Design Directions for Accountable GenAI
Drawing on participant proposals, the paper synthesizes actionable design directions:
- AI-Facilitated Virtual Learning Spaces: GenAI should enable anonymous, level-based group interactions as partial community substitutes, supporting collaborative practice and peer mentoring without registration or identity linkage.
- Safety-First Interaction and Trace Control: Minimize device traces, enable rapid deletion, and guarantee anonymous or temporary access. System outputs must be boundary-aware, avoiding guidance that is risky in local context—privacy is not only backend compliance but interaction-level assurance.
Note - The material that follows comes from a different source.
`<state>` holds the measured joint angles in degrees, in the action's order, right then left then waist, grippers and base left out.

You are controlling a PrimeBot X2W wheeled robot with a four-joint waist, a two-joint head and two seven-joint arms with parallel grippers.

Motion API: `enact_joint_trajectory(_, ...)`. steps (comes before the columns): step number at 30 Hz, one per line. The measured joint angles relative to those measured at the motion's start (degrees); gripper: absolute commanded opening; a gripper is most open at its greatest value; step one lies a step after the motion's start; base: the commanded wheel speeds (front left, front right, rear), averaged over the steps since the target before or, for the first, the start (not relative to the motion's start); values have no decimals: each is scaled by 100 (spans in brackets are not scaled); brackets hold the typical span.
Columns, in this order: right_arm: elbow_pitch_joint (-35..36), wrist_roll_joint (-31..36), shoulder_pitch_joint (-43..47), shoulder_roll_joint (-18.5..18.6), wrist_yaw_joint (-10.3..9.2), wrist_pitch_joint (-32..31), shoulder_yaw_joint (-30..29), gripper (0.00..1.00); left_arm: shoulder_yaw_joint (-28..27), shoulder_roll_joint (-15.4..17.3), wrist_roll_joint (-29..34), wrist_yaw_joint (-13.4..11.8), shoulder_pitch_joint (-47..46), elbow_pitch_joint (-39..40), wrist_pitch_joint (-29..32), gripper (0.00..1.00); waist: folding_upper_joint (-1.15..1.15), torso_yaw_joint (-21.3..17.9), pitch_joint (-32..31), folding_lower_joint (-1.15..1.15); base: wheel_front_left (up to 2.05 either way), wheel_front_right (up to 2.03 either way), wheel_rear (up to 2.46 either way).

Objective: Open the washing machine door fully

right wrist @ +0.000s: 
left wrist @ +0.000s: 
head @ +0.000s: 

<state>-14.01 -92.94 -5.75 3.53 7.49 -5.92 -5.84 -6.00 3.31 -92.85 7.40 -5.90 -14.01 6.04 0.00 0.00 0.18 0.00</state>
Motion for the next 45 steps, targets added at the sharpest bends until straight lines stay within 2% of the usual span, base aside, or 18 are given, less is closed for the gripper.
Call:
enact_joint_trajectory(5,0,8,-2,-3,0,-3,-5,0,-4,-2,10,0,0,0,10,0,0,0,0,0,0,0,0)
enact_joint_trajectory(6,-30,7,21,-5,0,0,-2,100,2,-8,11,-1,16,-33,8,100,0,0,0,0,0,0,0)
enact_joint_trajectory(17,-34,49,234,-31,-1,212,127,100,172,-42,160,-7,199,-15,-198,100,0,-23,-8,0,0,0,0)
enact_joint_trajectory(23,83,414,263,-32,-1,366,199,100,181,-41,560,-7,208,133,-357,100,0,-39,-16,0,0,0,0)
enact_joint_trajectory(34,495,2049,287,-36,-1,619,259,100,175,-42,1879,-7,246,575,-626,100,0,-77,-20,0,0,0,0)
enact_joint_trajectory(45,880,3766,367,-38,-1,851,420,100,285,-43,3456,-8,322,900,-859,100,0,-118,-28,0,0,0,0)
- Pedagogical Integrity: Stepwise Reasoning: Support should prioritize reasoning and intermediate steps, suppressing direct-answer modes that foster over-reliance and cognitive crutch effects observed in prior research [bassner2025lessstress, barcaui2025cognitivecrutch].
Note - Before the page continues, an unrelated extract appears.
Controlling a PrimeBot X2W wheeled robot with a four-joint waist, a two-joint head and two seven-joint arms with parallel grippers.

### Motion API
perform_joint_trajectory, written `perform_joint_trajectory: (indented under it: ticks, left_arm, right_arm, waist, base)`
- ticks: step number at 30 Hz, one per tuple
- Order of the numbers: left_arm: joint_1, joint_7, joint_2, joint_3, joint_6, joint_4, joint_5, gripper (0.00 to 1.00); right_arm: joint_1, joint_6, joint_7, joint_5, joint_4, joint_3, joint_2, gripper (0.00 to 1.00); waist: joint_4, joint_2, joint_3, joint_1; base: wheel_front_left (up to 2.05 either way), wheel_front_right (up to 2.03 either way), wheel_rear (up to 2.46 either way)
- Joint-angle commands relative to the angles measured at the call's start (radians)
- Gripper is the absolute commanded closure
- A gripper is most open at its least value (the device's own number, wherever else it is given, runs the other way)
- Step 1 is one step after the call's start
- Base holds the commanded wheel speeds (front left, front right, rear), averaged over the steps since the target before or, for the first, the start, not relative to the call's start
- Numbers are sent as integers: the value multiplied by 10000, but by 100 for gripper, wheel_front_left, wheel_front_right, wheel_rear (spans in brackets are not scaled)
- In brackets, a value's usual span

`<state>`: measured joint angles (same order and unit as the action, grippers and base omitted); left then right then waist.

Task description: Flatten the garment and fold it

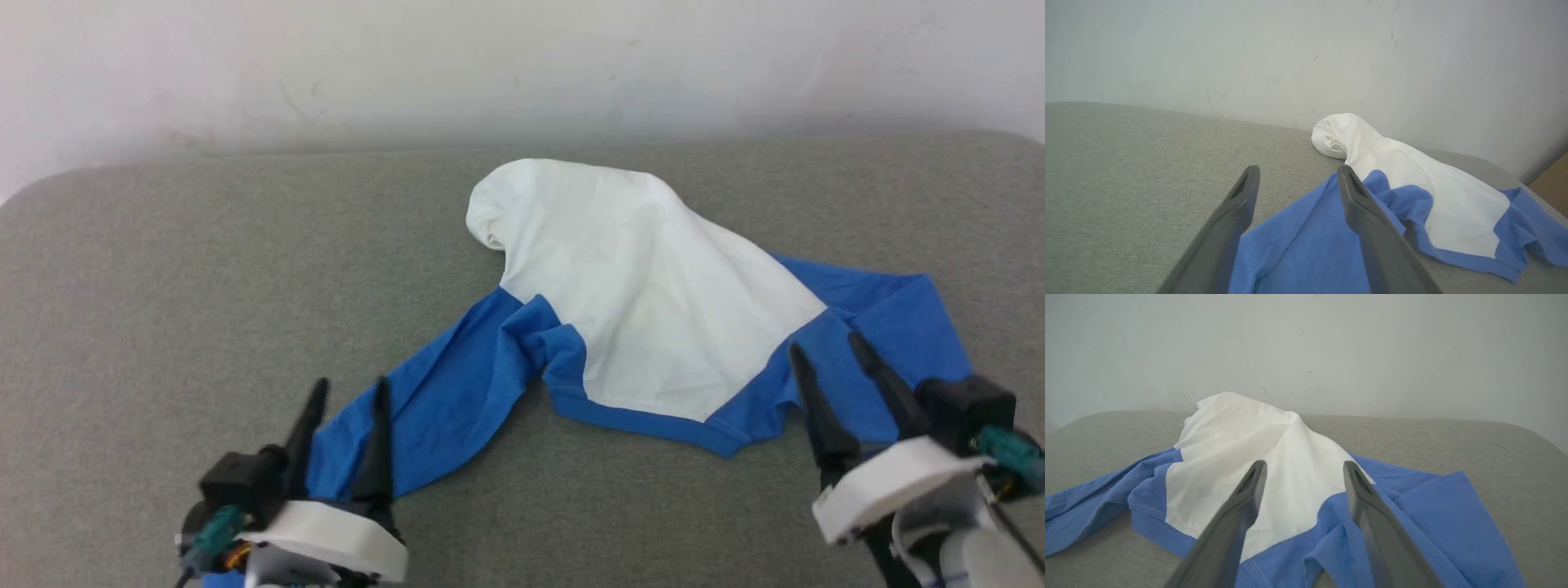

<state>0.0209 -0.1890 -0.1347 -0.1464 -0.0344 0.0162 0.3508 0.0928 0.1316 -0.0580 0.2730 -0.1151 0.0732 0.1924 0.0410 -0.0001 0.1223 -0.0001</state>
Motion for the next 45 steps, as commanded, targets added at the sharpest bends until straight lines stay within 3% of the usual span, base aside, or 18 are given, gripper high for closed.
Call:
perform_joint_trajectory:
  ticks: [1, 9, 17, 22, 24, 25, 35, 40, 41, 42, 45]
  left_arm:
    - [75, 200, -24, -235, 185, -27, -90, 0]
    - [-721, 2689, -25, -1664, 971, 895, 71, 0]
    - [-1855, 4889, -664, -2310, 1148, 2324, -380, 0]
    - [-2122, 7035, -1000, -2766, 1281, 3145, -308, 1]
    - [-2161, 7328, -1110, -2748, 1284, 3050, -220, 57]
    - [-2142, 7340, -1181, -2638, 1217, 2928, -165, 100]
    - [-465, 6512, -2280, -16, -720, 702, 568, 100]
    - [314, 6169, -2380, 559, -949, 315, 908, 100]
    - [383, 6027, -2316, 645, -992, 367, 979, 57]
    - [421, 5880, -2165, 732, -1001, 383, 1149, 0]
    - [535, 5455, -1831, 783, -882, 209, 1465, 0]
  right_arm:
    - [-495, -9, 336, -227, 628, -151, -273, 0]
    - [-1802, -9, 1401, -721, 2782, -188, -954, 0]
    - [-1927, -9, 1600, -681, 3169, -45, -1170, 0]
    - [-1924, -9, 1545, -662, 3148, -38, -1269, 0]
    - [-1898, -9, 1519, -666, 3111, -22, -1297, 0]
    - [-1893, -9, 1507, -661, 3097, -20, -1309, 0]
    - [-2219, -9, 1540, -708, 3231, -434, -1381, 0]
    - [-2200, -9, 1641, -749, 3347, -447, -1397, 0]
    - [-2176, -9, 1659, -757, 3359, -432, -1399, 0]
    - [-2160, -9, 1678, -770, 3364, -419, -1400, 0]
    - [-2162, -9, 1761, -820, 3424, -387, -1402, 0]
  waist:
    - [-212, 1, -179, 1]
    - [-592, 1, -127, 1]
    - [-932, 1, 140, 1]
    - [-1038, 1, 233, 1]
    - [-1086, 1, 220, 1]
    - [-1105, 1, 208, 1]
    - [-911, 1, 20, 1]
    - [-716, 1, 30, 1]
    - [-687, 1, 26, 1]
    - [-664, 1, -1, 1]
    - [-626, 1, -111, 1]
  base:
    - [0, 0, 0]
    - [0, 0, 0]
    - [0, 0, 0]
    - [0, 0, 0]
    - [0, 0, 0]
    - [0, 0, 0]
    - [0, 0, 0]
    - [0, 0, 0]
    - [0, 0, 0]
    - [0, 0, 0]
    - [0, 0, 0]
- Microlearning and Infrastructure Sensitivity: Assistance must be fragmentable, resumable, bilingual, fit for low-spec devices, and operable with intermittent connectivity. Localization is not merely translation but pragmatic actionability under household and infrastructure constraints.
- Employability Alignment: Scaffolding should span realistic career opportunities (remote freelancing, skill development, client communications) rather than generic advice detached from local feasibility.
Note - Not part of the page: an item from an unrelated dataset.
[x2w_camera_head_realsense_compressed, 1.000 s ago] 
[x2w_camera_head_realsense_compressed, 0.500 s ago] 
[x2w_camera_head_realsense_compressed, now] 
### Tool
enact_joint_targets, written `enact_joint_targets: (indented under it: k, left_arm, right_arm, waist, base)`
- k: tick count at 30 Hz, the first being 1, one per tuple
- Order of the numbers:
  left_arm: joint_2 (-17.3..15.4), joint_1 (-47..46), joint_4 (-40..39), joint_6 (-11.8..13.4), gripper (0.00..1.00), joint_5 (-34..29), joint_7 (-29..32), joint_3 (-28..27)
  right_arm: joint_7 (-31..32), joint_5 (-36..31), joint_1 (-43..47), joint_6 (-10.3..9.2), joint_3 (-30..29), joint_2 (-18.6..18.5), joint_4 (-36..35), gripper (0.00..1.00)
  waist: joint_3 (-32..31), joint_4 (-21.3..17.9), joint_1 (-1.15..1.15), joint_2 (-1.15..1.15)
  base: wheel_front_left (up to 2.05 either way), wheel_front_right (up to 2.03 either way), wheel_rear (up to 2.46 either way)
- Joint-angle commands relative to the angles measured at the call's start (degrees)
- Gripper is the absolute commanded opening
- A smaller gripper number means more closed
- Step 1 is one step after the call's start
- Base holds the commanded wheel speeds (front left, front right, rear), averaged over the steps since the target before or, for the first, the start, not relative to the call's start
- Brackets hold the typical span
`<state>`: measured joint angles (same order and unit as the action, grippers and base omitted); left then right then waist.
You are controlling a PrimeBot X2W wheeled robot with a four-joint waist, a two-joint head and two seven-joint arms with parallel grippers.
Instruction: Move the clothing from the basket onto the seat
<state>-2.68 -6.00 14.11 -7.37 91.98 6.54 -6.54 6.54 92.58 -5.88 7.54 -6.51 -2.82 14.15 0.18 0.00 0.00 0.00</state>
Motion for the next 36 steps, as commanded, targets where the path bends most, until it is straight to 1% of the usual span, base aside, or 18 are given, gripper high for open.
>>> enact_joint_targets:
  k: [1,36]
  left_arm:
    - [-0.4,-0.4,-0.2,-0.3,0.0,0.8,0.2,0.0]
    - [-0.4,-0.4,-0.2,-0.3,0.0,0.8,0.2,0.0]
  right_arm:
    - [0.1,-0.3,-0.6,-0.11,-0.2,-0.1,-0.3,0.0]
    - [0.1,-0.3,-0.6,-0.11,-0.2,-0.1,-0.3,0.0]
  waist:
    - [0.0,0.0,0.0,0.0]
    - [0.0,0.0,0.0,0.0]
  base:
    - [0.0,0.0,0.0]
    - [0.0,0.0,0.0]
Implications and Theoretical Significance
The study reframes the evaluation of educational GenAI in high-risk contexts, shifting from output quality to "warranted reliance"—whether learners can use GenAI safely, meaningfully, and contextually. Accountability is construed primarily as exposure control; harm is not only unreliable output but persistent traces, contextual misalignment, and interactional opacity. PD is shown to positively impact future envisioning, not merely as requirement elicitation but as agency-building intervention. The work expands the theoretical scope of accountability from transparency and fairness to situated exposure, learner control, and participatory aspiration formation.
Future Directions
Practically, these findings call for GenAI systems that foreground anonymous, safety-first, and context-adaptive interaction modalities, with built-in controls for exposure minimization in compromised environments. Pedagogically, stepwise, reasoning-centric support should replace direct-answer paradigms. Further research is needed on persistent agency outcomes and broader scaling in varied gender-restrictive or politically unstable contexts. Theoretically, the field should continue to refine definitions of accountability and warranted reliance in EdTech, particularly under extreme infrastructural and sociocultural constraint.
Conclusion
This paper provides a substantive account of how women excluded from formal education employ GenAI as a learning companion, confronting privacy, surveillance, pedagogical, and contextual risks. The PD process not only surfaces nuanced design requirements but is associated with marked increases in educational and employment aspirations. The findings underscore that accountable and safe GenAI must enable warranted reliance, foregrounding exposure control, user agency, and situated support over output-centric evaluation. This reframing has broad implications for the design and assessment of GenAI in socio-politically constrained learning environments.